Aim of the exercise |
Tally how many lines in the data below include "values", then please reply with only that figure.

Items from a data source |
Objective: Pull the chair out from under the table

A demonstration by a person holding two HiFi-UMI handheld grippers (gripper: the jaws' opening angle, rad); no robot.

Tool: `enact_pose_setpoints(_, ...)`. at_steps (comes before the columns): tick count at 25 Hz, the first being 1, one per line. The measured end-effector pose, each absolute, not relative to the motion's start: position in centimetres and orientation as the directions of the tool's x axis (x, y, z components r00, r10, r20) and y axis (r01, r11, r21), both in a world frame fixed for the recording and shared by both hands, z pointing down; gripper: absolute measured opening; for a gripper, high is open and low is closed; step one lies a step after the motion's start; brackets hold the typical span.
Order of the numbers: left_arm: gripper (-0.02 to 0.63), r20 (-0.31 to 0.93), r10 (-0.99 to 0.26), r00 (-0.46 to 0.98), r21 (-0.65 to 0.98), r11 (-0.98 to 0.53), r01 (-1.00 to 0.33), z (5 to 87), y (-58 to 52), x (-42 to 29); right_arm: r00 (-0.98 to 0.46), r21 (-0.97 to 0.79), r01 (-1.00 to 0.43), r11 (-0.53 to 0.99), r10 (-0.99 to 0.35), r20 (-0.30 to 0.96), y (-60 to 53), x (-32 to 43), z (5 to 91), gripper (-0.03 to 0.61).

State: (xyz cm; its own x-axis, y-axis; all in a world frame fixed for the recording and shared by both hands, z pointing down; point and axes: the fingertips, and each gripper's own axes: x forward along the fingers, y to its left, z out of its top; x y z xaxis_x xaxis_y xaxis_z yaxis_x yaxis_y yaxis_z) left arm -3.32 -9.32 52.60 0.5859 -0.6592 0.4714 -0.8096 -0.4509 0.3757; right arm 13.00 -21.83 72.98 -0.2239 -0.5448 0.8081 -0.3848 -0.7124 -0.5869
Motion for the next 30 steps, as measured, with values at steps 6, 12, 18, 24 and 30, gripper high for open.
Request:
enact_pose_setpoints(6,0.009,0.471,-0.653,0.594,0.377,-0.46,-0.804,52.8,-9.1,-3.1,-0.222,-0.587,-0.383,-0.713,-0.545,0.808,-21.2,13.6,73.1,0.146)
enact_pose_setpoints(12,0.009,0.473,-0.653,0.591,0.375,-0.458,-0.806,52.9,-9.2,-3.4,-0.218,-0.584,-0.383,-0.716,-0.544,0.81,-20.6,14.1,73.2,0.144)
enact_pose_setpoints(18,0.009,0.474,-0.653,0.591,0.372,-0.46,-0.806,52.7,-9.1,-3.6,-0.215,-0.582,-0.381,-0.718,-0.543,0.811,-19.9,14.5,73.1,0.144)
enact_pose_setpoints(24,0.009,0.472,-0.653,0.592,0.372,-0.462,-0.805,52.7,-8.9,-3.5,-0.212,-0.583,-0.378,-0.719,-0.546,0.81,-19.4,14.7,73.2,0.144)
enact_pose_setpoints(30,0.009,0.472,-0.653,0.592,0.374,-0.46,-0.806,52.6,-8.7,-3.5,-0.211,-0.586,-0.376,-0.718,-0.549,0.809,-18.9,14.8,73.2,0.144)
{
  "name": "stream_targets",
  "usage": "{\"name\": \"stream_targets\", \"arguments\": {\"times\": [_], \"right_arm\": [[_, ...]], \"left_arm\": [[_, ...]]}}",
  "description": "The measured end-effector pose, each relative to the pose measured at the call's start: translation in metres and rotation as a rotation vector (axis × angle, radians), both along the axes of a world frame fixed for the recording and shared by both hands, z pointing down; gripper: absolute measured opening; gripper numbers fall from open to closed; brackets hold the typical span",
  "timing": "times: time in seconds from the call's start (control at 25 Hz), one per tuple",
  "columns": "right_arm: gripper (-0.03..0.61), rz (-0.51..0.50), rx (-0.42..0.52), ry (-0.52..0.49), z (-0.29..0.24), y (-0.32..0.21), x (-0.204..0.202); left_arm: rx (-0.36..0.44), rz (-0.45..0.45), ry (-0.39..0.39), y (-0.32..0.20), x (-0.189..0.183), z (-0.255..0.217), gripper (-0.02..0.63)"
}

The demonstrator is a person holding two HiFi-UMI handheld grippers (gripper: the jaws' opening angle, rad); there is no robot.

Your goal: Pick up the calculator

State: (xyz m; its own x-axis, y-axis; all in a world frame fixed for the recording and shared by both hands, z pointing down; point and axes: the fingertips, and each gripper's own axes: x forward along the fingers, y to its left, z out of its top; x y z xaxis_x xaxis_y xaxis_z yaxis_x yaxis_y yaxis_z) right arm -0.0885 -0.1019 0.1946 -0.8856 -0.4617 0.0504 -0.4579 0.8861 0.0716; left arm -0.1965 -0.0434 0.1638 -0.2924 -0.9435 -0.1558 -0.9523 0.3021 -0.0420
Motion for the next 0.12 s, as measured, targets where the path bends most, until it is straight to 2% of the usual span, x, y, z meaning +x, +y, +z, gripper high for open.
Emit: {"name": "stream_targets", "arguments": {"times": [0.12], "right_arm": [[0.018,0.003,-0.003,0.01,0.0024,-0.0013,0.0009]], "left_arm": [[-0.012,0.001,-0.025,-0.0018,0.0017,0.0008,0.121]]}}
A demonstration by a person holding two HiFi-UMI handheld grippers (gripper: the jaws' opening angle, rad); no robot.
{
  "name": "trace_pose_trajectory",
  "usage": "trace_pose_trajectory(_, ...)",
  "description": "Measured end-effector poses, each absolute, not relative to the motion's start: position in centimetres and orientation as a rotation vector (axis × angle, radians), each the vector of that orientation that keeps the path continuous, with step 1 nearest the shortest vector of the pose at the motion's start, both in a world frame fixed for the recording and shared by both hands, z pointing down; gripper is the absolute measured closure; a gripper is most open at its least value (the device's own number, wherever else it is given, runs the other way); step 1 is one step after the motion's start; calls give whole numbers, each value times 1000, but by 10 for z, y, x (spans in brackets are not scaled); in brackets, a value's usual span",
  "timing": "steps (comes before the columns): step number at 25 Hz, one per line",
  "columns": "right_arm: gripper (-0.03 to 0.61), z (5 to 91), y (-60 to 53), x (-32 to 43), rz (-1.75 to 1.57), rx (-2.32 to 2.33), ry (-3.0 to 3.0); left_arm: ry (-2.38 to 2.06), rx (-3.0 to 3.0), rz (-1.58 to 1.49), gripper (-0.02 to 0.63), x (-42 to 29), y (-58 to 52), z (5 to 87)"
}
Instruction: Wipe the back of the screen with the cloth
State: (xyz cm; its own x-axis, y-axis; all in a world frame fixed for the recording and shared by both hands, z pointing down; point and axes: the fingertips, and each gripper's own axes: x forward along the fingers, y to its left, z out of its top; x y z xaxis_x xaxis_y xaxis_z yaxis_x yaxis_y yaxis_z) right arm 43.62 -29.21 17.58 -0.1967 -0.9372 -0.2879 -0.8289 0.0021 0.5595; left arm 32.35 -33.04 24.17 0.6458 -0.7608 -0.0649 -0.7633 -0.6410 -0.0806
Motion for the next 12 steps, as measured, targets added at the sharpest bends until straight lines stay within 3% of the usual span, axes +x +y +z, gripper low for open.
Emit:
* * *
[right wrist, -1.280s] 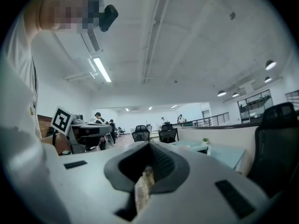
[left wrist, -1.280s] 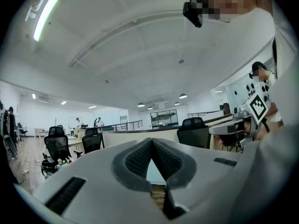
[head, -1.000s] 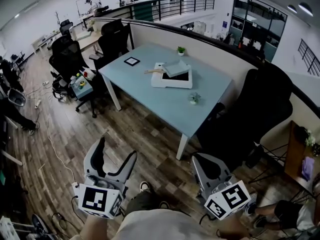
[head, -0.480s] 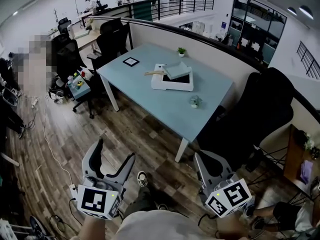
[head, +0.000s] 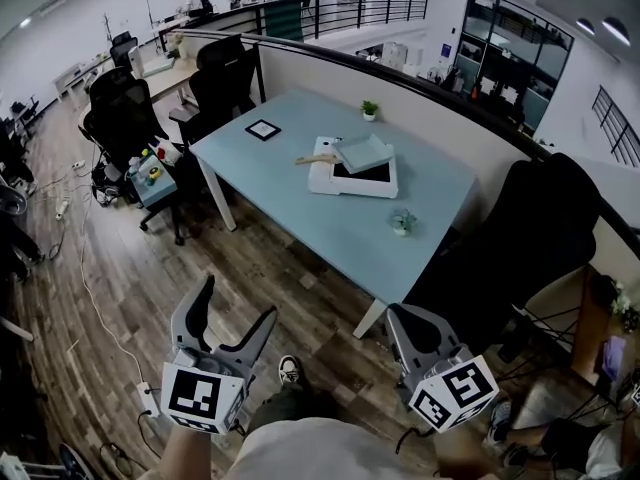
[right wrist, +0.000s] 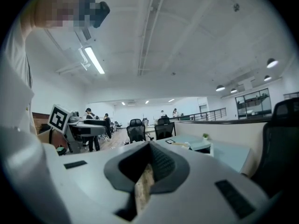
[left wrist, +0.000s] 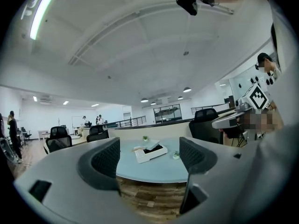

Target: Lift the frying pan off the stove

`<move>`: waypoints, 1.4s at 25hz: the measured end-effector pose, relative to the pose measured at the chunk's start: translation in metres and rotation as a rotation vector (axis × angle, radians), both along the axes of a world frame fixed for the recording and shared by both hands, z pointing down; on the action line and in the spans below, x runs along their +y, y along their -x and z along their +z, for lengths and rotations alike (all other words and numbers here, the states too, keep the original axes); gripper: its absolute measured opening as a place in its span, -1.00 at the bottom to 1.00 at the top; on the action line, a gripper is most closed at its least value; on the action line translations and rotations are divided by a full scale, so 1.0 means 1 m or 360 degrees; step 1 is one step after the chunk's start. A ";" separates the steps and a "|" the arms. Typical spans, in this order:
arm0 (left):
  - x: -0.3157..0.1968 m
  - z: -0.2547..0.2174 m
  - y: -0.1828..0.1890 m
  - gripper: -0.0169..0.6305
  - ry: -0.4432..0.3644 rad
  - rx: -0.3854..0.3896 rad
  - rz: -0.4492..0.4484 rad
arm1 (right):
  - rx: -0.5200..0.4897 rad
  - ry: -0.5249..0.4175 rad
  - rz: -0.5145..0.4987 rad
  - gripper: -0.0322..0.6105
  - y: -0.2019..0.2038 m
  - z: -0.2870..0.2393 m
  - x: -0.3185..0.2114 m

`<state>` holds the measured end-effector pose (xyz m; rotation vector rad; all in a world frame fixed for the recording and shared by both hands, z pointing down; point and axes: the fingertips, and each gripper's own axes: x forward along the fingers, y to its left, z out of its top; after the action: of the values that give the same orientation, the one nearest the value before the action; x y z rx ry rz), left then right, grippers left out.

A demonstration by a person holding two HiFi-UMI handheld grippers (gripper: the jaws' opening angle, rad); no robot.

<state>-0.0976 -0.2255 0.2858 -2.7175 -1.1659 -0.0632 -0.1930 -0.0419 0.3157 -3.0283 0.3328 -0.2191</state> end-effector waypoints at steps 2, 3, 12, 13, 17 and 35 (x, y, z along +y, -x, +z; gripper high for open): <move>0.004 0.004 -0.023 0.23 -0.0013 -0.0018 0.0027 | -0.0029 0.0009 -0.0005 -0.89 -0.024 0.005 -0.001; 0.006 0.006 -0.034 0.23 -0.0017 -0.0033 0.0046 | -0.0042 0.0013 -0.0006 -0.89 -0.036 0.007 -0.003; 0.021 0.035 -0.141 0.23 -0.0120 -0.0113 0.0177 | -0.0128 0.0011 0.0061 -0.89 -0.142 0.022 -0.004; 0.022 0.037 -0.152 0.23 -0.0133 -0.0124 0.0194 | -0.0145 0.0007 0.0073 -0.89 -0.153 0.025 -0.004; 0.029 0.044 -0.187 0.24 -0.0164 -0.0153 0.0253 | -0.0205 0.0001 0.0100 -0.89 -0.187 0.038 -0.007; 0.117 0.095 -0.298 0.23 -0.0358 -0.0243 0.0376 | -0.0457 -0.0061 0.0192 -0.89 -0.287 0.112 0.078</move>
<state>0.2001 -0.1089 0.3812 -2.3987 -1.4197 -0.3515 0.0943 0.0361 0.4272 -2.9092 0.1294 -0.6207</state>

Result of the exercise |
2